++++ Supplied records

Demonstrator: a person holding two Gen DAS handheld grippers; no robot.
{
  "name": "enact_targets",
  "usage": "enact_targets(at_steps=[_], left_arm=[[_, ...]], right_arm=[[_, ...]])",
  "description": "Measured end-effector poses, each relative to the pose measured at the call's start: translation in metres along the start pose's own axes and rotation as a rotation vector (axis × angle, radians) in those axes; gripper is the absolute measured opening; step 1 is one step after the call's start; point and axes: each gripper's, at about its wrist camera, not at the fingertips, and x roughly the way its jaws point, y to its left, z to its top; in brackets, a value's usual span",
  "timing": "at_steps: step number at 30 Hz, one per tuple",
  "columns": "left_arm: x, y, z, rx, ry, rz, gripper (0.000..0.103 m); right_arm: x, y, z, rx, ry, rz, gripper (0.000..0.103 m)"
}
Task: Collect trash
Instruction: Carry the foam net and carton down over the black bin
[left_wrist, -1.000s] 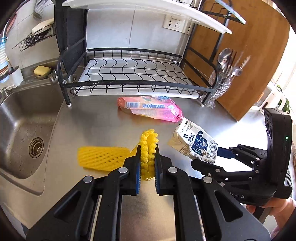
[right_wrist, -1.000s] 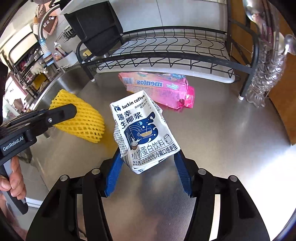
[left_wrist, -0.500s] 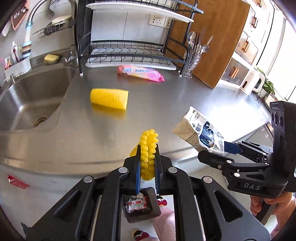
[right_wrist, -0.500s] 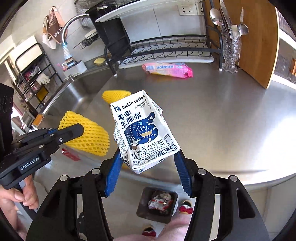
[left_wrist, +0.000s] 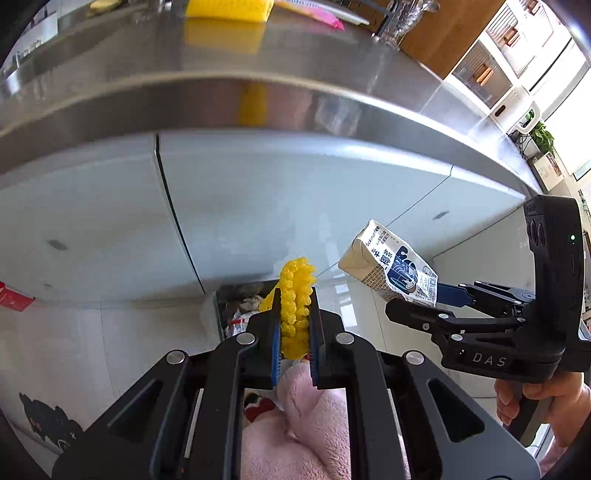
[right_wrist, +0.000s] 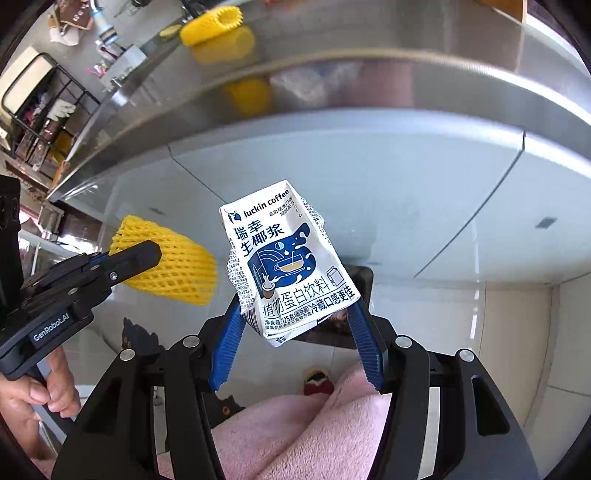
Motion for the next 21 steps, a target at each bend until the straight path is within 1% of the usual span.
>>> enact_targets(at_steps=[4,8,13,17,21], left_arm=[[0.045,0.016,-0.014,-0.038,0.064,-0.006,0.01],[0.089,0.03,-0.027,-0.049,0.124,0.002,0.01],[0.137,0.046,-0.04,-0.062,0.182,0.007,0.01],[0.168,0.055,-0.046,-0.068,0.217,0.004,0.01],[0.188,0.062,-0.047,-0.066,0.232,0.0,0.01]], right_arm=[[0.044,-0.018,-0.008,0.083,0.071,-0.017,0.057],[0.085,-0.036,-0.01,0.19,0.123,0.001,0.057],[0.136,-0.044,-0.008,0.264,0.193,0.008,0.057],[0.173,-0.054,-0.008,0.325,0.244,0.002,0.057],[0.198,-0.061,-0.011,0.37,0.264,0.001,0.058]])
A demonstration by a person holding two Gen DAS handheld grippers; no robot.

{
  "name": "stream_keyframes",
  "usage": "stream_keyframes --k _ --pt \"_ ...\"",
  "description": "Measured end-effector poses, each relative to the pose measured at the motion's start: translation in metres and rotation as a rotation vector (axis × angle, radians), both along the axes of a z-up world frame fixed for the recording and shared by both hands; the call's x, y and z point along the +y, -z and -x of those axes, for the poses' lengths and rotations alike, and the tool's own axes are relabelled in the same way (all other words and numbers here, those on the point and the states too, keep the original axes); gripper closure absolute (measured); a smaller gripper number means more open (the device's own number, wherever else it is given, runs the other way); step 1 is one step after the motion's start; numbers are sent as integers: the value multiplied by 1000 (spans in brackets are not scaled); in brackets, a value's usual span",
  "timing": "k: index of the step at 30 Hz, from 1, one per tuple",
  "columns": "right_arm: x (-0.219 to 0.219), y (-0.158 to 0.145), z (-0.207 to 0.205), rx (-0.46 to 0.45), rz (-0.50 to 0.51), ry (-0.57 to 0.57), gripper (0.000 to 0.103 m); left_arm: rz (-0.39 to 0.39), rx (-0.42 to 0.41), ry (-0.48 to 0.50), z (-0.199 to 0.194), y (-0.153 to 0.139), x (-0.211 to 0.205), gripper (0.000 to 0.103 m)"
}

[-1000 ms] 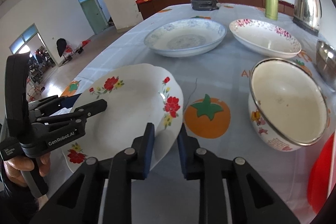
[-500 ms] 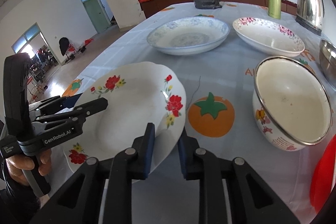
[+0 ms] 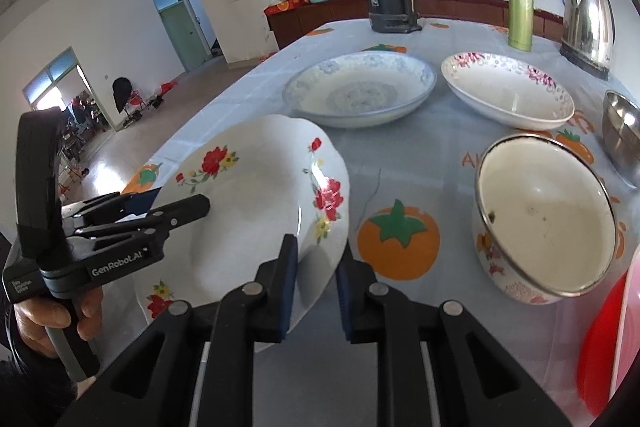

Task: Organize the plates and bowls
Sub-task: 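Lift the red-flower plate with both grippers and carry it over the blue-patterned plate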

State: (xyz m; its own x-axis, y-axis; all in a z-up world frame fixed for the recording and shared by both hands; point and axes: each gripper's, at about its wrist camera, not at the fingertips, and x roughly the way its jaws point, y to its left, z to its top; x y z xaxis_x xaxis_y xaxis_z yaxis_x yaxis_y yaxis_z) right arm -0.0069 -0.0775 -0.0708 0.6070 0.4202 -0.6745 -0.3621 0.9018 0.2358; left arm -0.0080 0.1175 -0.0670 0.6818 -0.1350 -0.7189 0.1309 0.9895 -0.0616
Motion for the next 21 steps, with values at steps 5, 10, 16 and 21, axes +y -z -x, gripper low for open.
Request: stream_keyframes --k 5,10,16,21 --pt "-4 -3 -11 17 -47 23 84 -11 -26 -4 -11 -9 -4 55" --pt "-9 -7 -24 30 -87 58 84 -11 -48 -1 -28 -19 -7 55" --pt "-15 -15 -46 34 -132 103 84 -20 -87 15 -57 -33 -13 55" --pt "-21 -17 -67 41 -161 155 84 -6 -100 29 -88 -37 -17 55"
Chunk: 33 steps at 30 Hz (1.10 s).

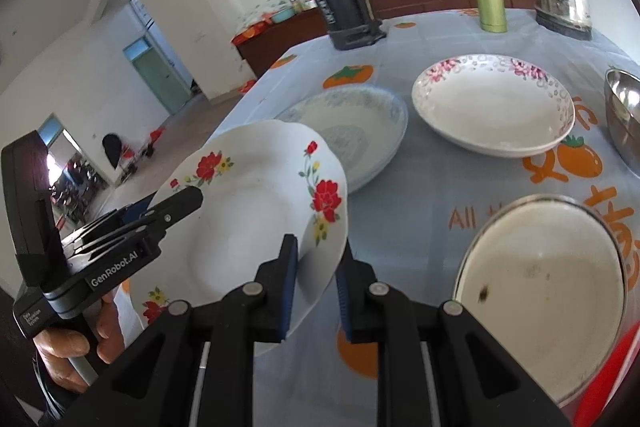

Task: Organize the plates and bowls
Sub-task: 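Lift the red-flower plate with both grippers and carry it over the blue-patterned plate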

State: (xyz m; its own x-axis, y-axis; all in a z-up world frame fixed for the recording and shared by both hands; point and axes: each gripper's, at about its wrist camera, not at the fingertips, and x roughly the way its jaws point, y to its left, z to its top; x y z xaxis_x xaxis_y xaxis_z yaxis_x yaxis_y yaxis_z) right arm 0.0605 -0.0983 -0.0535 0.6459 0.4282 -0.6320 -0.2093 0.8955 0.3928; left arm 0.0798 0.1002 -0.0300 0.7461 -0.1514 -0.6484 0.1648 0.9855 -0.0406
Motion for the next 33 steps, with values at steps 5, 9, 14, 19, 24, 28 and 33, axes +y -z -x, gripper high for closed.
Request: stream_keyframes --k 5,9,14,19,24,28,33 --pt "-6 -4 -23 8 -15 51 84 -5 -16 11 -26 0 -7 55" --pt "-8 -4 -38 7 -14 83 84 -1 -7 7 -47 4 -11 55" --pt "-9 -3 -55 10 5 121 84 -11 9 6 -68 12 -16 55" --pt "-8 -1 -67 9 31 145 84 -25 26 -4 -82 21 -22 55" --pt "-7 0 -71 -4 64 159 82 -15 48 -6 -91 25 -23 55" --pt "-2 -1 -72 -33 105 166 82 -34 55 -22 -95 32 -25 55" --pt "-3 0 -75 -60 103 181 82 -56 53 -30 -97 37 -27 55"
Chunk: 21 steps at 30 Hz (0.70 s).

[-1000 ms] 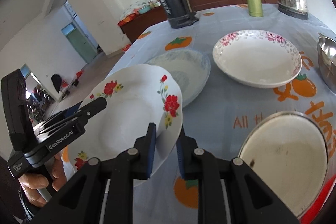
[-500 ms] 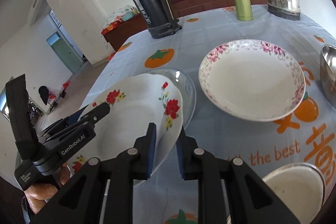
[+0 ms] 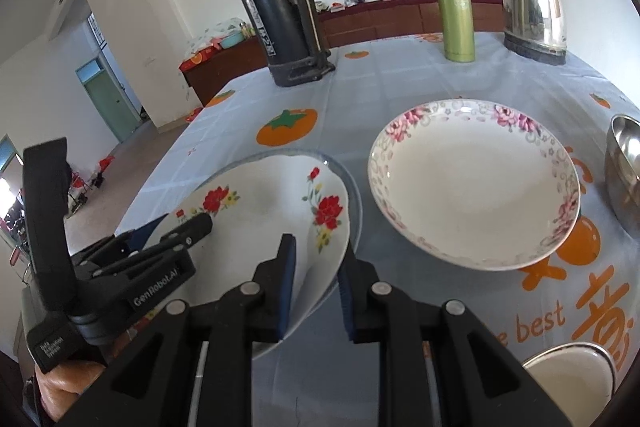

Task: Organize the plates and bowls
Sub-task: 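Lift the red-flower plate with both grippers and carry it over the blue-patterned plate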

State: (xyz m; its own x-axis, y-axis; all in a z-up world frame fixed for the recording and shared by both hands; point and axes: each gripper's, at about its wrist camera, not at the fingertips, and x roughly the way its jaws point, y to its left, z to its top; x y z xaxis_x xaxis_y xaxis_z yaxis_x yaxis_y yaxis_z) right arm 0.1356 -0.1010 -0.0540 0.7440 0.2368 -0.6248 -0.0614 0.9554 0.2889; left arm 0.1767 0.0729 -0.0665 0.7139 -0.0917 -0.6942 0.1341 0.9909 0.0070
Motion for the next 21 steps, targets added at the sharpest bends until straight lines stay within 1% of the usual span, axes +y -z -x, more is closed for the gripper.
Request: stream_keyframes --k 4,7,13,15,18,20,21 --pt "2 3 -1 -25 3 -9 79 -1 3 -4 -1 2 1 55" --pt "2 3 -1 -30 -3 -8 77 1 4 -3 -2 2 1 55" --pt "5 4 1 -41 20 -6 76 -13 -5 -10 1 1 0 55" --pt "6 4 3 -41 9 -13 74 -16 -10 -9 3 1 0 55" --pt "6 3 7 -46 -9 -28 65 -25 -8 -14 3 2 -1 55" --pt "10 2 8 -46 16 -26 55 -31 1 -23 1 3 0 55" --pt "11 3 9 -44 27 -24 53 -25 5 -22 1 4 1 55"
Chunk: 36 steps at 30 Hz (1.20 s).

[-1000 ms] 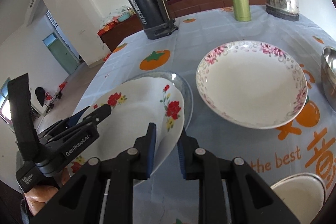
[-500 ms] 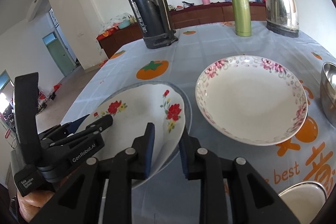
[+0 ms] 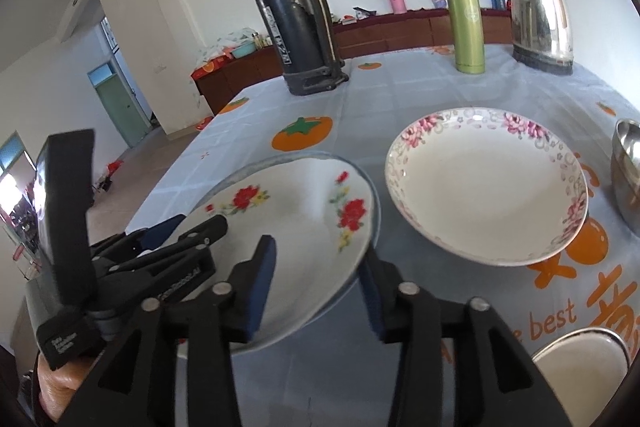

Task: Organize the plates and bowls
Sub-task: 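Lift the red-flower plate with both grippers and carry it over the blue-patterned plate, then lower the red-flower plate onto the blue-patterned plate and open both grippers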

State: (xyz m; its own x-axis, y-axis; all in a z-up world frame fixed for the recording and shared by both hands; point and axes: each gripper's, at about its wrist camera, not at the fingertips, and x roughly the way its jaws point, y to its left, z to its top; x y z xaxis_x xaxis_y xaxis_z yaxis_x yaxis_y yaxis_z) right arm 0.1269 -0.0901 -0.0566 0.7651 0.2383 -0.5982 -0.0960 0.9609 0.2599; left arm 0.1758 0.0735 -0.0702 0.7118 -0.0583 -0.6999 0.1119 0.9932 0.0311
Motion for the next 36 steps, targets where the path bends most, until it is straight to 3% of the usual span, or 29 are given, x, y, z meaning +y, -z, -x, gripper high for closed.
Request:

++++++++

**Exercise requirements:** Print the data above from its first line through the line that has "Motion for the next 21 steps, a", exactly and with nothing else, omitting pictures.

**Reply:**
Demonstrator: a person holding two Gen DAS handheld grippers; no robot.
{
  "name": "enact_targets",
  "usage": "enact_targets(at_steps=[_], left_arm=[[_, ...]], right_arm=[[_, ...]])",
  "description": "Measured end-effector poses, each relative to the pose measured at the call's start: translation in metres along the start pose's own axes and rotation as a rotation vector (axis × angle, radians) in those axes; gripper is the absolute measured opening; step 1 is one step after the call's start; point and axes: each gripper's, at about its wrist camera, not at the fingertips, and x roughly the way its jaws point, y to its left, z to its top; in brackets, a value's usual span",
  "timing": "at_steps: step number at 30 Hz, one per tuple",
  "columns": "left_arm: x, y, z, rx, ry, rz, gripper (0.000..0.103 m); right_arm: x, y, z, rx, ry, rz, gripper (0.000..0.103 m)"
}
Task: Collect trash
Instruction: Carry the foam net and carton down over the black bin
[left_wrist, -1.000s] 
[right_wrist, -1.000s] 
[left_wrist, -0.500s] 
[right_wrist, -0.500s] 
[left_wrist, +0.000s] 
[right_wrist, +0.000s] 
Motion for the next 21 steps, a target at each bend until the straight path is within 1% of the usual span.

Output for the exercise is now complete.